# Supplied data
* * *
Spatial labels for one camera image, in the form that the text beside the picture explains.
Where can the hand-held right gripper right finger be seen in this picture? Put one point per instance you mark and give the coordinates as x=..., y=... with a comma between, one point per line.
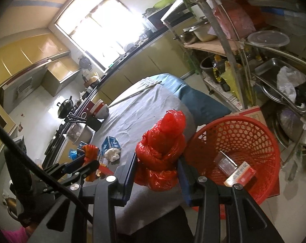
x=185, y=182

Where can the large steel pot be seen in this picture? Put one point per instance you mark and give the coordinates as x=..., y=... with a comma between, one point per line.
x=289, y=121

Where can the long blue toothpaste box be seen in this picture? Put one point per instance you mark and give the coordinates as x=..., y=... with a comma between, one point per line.
x=81, y=145

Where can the blue cloth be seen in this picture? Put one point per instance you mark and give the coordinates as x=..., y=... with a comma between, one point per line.
x=201, y=103

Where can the black chopsticks bundle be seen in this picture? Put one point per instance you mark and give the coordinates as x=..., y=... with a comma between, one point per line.
x=75, y=118

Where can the black kitchen countertop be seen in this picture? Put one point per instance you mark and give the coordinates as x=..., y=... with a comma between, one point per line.
x=122, y=58

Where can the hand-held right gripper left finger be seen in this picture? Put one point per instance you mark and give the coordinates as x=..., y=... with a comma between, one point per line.
x=128, y=173

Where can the steel tray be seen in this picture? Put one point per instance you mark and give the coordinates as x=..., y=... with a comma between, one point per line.
x=267, y=68

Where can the red mesh plastic basket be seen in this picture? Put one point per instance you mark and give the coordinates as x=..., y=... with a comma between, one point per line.
x=244, y=136

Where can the dark bucket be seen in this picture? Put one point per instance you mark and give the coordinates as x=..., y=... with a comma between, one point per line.
x=206, y=67

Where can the cardboard box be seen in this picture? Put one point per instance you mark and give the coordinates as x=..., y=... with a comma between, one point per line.
x=254, y=114

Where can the long thin stick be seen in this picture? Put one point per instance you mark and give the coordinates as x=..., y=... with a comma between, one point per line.
x=132, y=95

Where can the orange medicine box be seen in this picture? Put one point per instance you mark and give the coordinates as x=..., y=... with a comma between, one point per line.
x=241, y=174

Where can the small lidded pan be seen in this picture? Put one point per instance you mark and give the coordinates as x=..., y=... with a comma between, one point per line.
x=185, y=36

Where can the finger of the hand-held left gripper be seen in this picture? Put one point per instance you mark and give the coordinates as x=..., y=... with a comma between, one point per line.
x=88, y=170
x=75, y=162

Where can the black counter appliance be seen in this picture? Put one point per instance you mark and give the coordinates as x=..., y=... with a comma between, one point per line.
x=158, y=20

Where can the cooking oil bottle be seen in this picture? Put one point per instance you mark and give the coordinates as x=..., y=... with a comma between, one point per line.
x=217, y=73

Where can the blue crumpled plastic bag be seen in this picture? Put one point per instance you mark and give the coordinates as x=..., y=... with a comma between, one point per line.
x=72, y=154

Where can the metal storage rack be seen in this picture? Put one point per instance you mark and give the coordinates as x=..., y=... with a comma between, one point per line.
x=241, y=46

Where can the white tissue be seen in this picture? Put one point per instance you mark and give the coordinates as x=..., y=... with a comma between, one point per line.
x=112, y=155

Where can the window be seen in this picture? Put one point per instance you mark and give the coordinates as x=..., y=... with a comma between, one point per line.
x=99, y=30

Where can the green plastic bottle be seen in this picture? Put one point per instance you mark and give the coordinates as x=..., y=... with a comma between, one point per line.
x=194, y=64

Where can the green plastic basin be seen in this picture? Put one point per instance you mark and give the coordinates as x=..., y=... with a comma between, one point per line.
x=163, y=3

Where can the black wok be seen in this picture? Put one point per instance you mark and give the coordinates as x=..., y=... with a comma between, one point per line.
x=65, y=106

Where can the red rimmed bowl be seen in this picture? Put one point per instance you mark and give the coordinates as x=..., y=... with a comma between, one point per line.
x=92, y=106

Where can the white plastic bag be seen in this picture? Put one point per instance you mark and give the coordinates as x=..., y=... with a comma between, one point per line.
x=289, y=81

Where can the yellow upper cabinets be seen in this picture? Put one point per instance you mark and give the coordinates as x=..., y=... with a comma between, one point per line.
x=28, y=53

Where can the yellow lower cabinets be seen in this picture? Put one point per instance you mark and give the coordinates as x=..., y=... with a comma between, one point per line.
x=153, y=60

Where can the steel bowl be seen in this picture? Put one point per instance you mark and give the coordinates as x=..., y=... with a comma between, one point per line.
x=78, y=133

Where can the white ceramic bowl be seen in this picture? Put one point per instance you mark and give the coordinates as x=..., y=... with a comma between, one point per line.
x=102, y=111

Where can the yellow cabinets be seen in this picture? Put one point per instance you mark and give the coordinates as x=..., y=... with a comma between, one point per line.
x=153, y=60
x=28, y=53

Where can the red bag on rack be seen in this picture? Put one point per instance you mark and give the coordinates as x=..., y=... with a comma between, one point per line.
x=234, y=20

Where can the grey tablecloth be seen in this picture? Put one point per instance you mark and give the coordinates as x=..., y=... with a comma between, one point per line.
x=142, y=106

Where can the short blue torn box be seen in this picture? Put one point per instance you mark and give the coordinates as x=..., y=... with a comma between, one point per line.
x=108, y=143

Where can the brown shelf board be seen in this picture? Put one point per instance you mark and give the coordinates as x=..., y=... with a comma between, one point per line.
x=208, y=48

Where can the clear plastic storage box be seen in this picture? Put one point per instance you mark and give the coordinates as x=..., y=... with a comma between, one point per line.
x=284, y=20

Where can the steel pot with lid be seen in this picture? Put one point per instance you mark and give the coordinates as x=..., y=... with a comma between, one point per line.
x=203, y=34

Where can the yellow plastic bag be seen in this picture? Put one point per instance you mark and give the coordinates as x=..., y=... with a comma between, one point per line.
x=229, y=78

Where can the orange red plastic bag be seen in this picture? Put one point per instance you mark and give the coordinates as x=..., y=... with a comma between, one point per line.
x=90, y=151

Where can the black square holder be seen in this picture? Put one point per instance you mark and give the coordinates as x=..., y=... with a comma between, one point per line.
x=94, y=123

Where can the white board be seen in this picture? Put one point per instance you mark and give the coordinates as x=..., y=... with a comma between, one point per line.
x=175, y=10

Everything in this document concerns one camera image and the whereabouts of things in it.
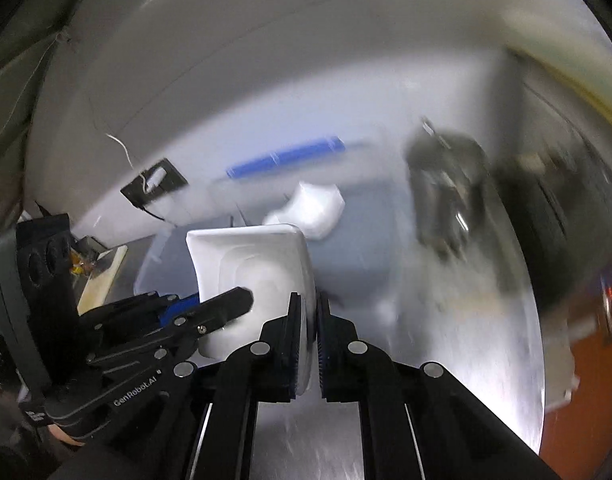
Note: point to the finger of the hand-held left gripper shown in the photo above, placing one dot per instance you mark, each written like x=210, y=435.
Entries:
x=226, y=305
x=131, y=310

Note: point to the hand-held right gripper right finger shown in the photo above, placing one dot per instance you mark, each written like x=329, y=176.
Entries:
x=323, y=345

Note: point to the black wall outlet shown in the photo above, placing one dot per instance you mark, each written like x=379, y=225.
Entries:
x=153, y=185

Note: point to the blue bar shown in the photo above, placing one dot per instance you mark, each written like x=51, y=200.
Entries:
x=286, y=157

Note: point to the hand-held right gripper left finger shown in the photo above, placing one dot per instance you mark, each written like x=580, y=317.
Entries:
x=296, y=345

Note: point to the white plug adapter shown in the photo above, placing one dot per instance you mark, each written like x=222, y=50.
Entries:
x=156, y=179

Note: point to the white square dish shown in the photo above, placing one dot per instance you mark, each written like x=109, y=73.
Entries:
x=311, y=210

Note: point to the white square plate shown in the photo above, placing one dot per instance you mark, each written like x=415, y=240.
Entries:
x=256, y=270

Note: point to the wooden cutting board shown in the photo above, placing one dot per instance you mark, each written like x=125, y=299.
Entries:
x=101, y=280

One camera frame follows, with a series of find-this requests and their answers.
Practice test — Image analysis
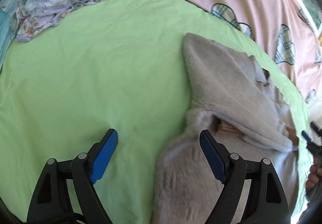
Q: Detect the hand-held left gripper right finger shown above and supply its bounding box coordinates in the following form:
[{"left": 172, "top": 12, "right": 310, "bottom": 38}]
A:
[{"left": 199, "top": 130, "right": 291, "bottom": 224}]

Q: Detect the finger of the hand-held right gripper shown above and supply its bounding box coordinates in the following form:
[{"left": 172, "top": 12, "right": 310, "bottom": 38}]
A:
[
  {"left": 310, "top": 121, "right": 322, "bottom": 139},
  {"left": 301, "top": 130, "right": 322, "bottom": 158}
]

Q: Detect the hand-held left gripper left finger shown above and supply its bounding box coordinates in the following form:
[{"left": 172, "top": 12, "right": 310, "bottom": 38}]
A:
[{"left": 26, "top": 128, "right": 119, "bottom": 224}]

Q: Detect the grey knit sweater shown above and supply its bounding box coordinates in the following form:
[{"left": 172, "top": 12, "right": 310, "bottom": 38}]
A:
[{"left": 151, "top": 33, "right": 311, "bottom": 224}]

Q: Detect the person's right hand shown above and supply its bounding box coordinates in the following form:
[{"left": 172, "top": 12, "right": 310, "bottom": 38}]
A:
[{"left": 305, "top": 157, "right": 322, "bottom": 189}]

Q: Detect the white cloth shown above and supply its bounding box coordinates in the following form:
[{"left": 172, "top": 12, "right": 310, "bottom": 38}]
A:
[{"left": 307, "top": 95, "right": 322, "bottom": 124}]

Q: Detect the green bed sheet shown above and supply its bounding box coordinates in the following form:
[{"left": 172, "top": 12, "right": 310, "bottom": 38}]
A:
[{"left": 0, "top": 0, "right": 313, "bottom": 224}]

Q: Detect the light blue floral sheet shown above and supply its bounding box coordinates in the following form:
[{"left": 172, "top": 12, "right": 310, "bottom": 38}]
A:
[{"left": 0, "top": 0, "right": 19, "bottom": 66}]

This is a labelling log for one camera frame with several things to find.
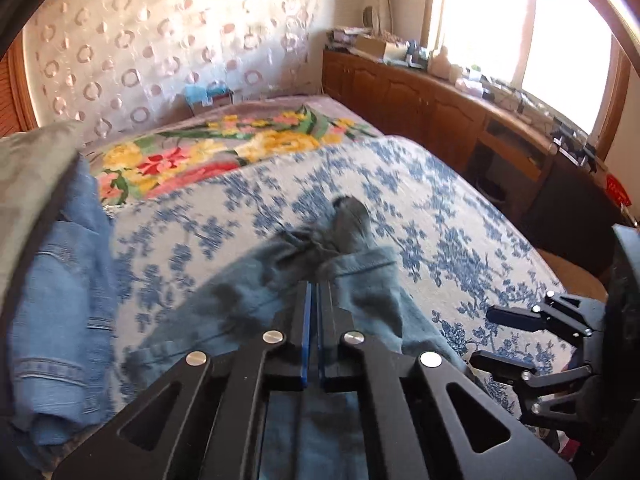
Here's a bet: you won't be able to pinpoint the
* * *
# Work instruction
Which lines of the data contain the string "photo"? Copy each one.

# Solution for this task
Note: point to the finger of the hand-held left gripper shown in the photo above, placing one dot per instance you mark, each written like x=210, y=435.
Note: point to the hand-held right gripper right finger shown in the photo above, placing one dot per instance you mark, each written like x=329, y=176.
Note: point to the black wall outlet shown in the photo above, placing one dot per instance you mark, each written like x=379, y=225.
Note: point to the blue bar shown in the photo above, placing one dot per instance you mark, each written like x=51, y=200.
Note: point to the hand-held right gripper left finger shown in the photo above, placing one dot per instance you mark, each written like x=580, y=317.
Note: point to the white plug adapter shown in the photo above, placing one dot per instance you mark, each written like x=222, y=50.
Note: point to the white square dish shown in the photo above, placing one dot per instance you mark, each written like x=109, y=73.
Note: point to the white square plate shown in the photo above, placing one dot per instance you mark, each written like x=415, y=240.
Note: point to the wooden cutting board shown in the photo above, placing one dot per instance you mark, each written like x=125, y=299.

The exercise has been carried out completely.